Prawie 24 godziny po oczyszczeniu Hornera z zarzutów postawionych przez pracownicę, pod dwoma anonimowymi adresami e-mail rozesłano plik dokumentów, które ich zdaniem miały związek ze sprawą.
W e-mailach zawierających link do pliku na Dysku Google zawierającego dokumenty napisano: „W świetle ostatnich dochodzeń i oświadczeń Red Bulla byliby Państwo zainteresowani obejrzeniem załączonych materiałów”.
E-mail został wysłany do ponad 100 osób, w tym do wysokich rangą osobistości w organizacji Formuły 1 i FIA, a także do obecnych szefów zespołów i trwale akredytowanych mediów. Wśród zwycięzców znalazł się także Jos Verstappen, ojciec kierowcy Red Bulla Maxa Verstappena.
Red Bull nie potwierdził, czy dokumenty są prawdziwe, czy sfałszowane, ale zespół przeczytał oświadczenie Hornera na torze Bahrajn.
Agencja zacytowała wypowiedź Hornera: „Nie będę komentował anonimowych spekulacji, ale powtarzam, że zawsze zaprzeczałem tym zarzutom”.
„Szanowałem rzetelność niezależnego śledztwa i w pełni z nim współpracowałem na każdym etapie. Było to dokładne i uczciwe śledztwo przeprowadzone przez niezależnego prawnika-specjalistę, które zakończyło się oddaleniem skargi. Pozostaję w pełni skupiony na rozpoczęciu.” „Ten sezon.”
Chociaż autentyczność dokumentów jest niejasna, sposób, w jaki dokumentacja została szeroko rozpowszechniona w Formule 1 w celu uzyskania maksymalnego efektu, sugerował, że nadal były osoby chcące zdyskredytować Hornera pomimo jego uniewinnienia.
Christian Horner, szef zespołu Red Bull Racing
Fotografia: Eric Junius
Chociaż dochodzenie Hornera zostało wszczęte w wyniku skargi złożonej przez pracownicę, charakter jego publikacji w domenie publicznej miał sugerować, że niektóre osoby wykorzystywały ją do gry o władzę.
Pojawiły się sugestie co do różnicy zdań pomiędzy tajlandzkimi większościowymi właścicielami Red Bulla a austriackim koncernem produkującym napoje energetyczne, choć nic nie zostało podane do wiadomości publicznej.

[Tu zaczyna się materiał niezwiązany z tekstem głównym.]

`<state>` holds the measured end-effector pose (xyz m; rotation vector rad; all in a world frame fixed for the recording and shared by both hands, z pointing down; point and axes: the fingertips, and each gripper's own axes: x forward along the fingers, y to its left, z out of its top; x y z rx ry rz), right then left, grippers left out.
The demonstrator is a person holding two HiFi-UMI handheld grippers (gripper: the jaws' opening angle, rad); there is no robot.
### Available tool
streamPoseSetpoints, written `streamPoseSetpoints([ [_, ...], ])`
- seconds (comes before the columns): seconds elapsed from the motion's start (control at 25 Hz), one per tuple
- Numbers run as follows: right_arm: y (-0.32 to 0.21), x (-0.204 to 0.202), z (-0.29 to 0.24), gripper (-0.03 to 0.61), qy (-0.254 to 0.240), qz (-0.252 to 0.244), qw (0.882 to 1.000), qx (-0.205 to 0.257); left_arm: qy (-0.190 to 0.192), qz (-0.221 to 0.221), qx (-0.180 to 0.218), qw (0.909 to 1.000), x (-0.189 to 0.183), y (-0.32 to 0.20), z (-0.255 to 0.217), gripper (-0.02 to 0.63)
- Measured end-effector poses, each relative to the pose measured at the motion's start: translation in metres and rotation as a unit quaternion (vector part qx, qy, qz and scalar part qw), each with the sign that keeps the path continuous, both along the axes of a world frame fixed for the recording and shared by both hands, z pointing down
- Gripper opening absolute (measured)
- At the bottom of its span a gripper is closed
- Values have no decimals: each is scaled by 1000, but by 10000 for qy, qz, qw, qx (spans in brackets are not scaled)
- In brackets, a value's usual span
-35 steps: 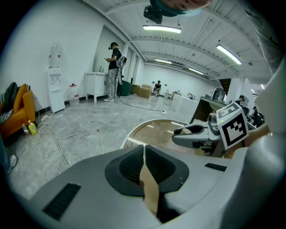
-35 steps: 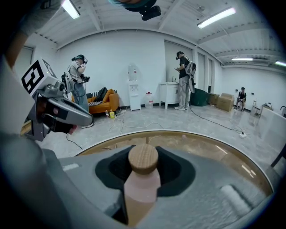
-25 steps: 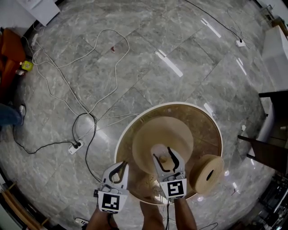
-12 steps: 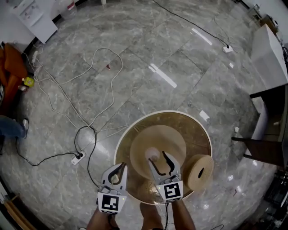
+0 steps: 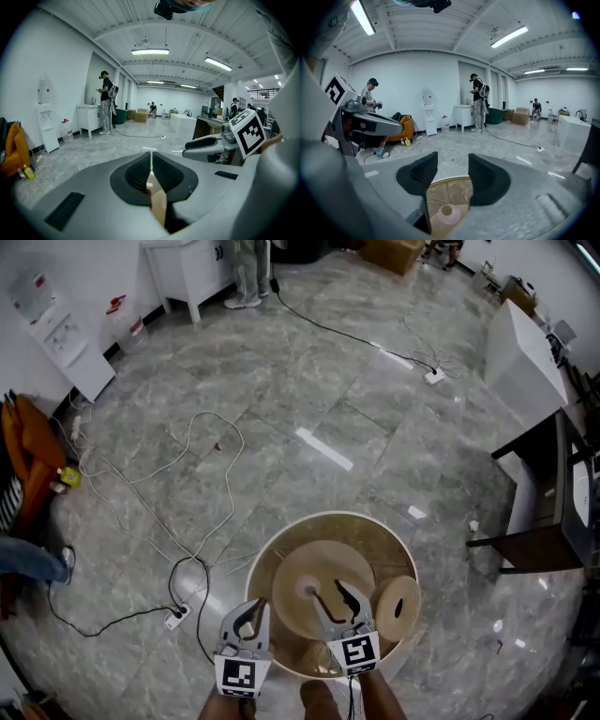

Wysłanie anonimowych e-maili zaledwie 24 godziny po zakończeniu śledztwa i w czasie eksploatacji samochodów Formuły 1 wydaje się próbą zdyskredytowania Hornera.
Dziś rano konkurencyjne zespoły Formuły 1 wezwały kierownictwo F1 i FIA do zaangażowania się w zapewnienie większej przejrzystości w sposobie, w jaki Red Bull radzi sobie z tą sprawą.
Dyrektor generalny McLarena, Zak Brown, powiedział: „Przeczytałem to oświadczenie. Myślę, że z tego, co widziałem, nadal istnieje wiele plotek, spekulacji i pytań.
„Myślę, że organ nakładający sankcje ma odpowiedzialność i władzę wobec naszego sportu i naszych fanów, i myślę, że my wszyscy w Formule 1… Myślę, że muszą upewnić się, że wszystko jest z nimi całkowicie przejrzyste”.